By the end of the 19th century, infantile scurvy was readily recognized and frequently observed in Britain and the US. The increased incidence of infantile scurvy was attributed to the consumption of heated milk and proprietary foods deficient in vitamin C. It was not until 1918, that Edward Mellanby (1884-1955), experimenting with dogs, showed that diet was the determining factor, and that cod liver oil could prevent rickets.
Glisson concentrated on the liver as his chief field of interest. In his book Anatomia hepatis (1654) he gave the first description of the capsule of the liver and describes its blood supply, so much more accurate than any which had been published. Thenceforward his name has been inseparably connected with the capsule, under the designation "Glisson's capsule." Here too, is the description of the sphincter of the bile duct. In its time, the Anatomia hepatis was the most important treatise thus far on the physiology of the digestive system. In this work he also describes splints and orthopaedic measures for the management of bony deformities.
His "Tractatus de ventriculo et intestinis" (1677), an important work on the stomach and intestines, contains Glisson's original concept of "irritability" not only as the prime cause of muscular contraction but as a property of all human tissues. The view was materialistic and mechanistic and, like all of Glisson's hypotheses, shows an attempt by an able thinker to explain important physiological phenomena. By immersing his arm in water he demonstrated that muscle does not increase in volume during contraction.

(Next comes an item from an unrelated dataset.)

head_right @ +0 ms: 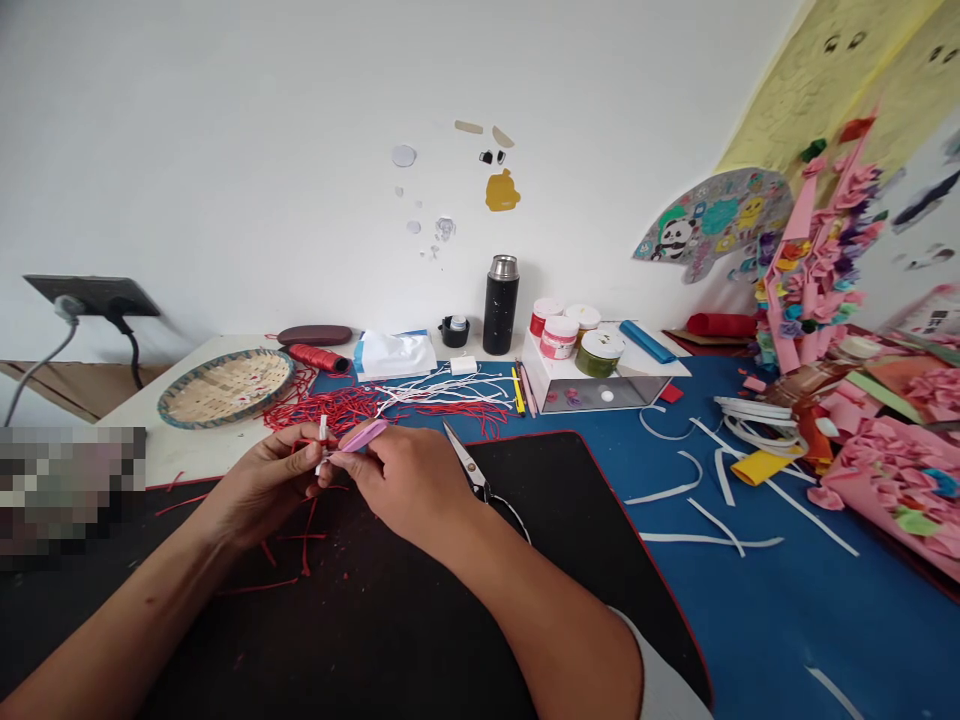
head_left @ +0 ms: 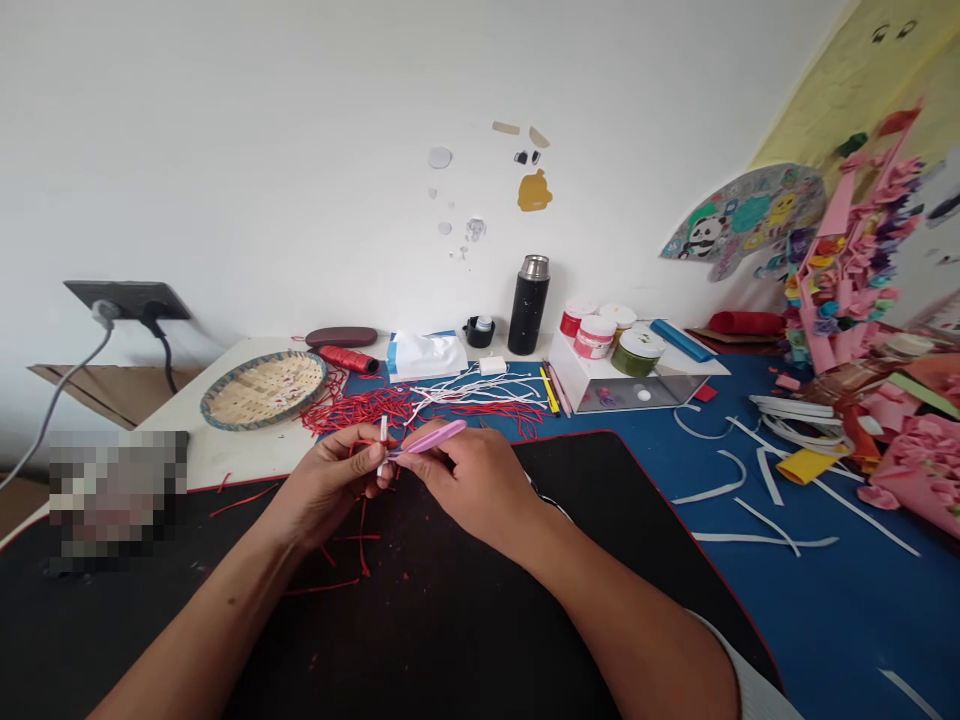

In his teaching on irritability Glisson was a forerunner of Albrecht von Haller (1708-1777), who proved experimentally that Glisson erred in demonstrating that only muscle fibres can be brought to movement through irritation.
A man of colour
Francis Glisson is also credited with the creation of a colour-solid which became of fundamental importance to all colour systems of the New Age. Glisson operated with the primary colours red, yellow and blue, and his grey scale was composed of 23 steps between black and white, which he constructed using lead-white and black ink.
Francis Glisson died on October 14, 1677, aged 81, and was buried in St Bride's church, Fleet Street.